EXERCISE PROMPT
Each record below is to be copied exactly; the pictures are to be omitted.

DATA LISTING
▬▬▬▬▬▬▬▬▬▬

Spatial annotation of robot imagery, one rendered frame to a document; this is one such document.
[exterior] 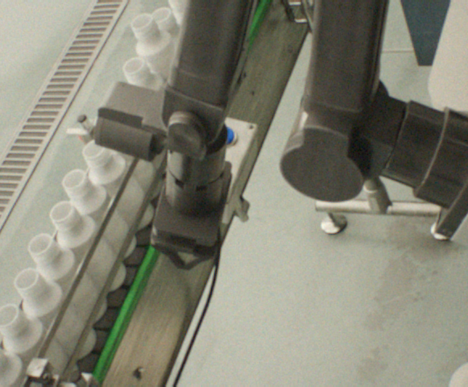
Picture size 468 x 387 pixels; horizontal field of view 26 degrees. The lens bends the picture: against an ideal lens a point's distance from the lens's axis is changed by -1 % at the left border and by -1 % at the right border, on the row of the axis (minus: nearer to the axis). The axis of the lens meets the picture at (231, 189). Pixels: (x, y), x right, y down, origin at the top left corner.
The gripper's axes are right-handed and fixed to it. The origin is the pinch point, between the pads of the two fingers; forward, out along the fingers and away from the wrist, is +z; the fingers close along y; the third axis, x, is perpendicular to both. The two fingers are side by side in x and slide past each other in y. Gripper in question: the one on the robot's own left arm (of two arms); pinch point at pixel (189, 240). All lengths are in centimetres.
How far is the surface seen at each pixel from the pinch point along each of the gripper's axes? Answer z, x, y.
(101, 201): 26.2, -16.1, -20.1
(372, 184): 109, 32, -96
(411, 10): 37, 27, -83
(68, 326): 30.5, -16.1, -1.5
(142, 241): 37.0, -10.3, -21.4
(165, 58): 24, -13, -48
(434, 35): 41, 32, -82

▬▬▬▬▬▬▬▬▬▬

ANSWER FOR THIS EXERCISE
Spatial annotation of robot imagery, one rendered frame to a document; this is one such document.
[exterior] 
Picture size 468 x 387 pixels; horizontal field of view 26 degrees. The lens bends the picture: against an ideal lens a point's distance from the lens's axis is changed by -1 % at the left border and by -1 % at the right border, on the row of the axis (minus: nearer to the axis). The axis of the lens meets the picture at (231, 189). Pixels: (x, y), x right, y down, origin at the top left corner.
The gripper's axes are right-handed and fixed to it. The origin is the pinch point, between the pads of the two fingers; forward, out along the fingers and away from the wrist, is +z; the fingers close along y; the third axis, x, is perpendicular to both. The two fingers are side by side in x and slide past each other in y. Gripper in question: the one on the robot's own left arm (of two arms); pinch point at pixel (189, 240). All lengths are in centimetres.
How far is the surface seen at each pixel from the pinch point along each of the gripper's axes? Answer z, x, y.
(101, 201): 26.2, -16.1, -20.1
(372, 184): 109, 32, -96
(411, 10): 37, 27, -83
(68, 326): 30.5, -16.1, -1.5
(142, 241): 37.0, -10.3, -21.4
(165, 58): 24, -13, -48
(434, 35): 41, 32, -82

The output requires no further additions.